Problem to work on:
Extract the lines beginning at the one that holds "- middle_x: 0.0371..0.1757" and ending at the final line of the material below, keeping them exact and leaving out all pictures.
(Given material begins)
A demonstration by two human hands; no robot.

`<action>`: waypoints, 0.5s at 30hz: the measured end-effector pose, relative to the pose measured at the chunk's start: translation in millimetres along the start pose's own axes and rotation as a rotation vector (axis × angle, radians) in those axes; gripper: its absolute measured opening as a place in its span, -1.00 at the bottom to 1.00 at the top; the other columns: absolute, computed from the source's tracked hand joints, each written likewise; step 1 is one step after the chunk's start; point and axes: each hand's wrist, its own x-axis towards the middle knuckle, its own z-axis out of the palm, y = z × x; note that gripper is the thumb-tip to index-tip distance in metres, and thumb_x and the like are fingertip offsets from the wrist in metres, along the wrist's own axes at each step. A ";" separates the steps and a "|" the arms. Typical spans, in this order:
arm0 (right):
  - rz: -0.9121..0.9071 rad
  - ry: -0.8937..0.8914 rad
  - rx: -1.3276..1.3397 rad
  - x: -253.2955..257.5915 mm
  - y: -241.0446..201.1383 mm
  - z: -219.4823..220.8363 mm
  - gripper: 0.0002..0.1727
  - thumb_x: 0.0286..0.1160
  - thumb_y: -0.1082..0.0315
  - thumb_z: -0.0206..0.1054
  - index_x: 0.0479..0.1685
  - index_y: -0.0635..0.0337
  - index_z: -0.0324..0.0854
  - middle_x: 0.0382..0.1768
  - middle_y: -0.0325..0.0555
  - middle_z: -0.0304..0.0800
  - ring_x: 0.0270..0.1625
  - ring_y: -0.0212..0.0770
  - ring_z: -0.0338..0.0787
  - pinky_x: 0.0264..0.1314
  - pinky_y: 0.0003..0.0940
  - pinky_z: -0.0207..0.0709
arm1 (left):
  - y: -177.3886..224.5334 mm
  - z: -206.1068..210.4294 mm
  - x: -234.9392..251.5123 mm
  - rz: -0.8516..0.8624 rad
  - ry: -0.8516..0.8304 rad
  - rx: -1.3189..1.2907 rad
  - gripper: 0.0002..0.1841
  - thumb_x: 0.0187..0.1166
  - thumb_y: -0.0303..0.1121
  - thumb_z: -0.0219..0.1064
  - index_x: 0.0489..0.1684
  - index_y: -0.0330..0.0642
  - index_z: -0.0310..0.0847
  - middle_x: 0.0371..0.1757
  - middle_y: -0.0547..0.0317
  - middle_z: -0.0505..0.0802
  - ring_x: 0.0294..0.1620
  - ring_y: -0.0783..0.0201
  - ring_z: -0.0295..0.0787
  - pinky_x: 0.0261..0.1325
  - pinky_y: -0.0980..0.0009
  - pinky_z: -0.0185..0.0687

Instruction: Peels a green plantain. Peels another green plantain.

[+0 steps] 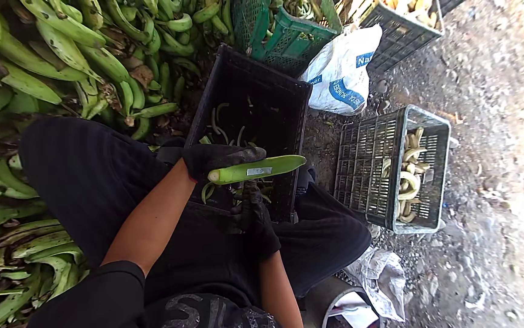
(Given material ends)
Answer section:
  - middle_x: 0.0371..0.1757
  - middle_y: -0.0547..0.0317
  - middle_z: -0.0505..0.0802
  - ring_x: 0.0294..0.1620
  - ring_y: -0.0783..0.0201
  - ring_z: -0.0295..0.0787
  - pinky_x: 0.0261..0.1325
  - pinky_y: -0.0980..0.0009
  - pinky_z: -0.0185..0.0687

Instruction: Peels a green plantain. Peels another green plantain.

[+0 steps] 

What is written here forms the complete answer.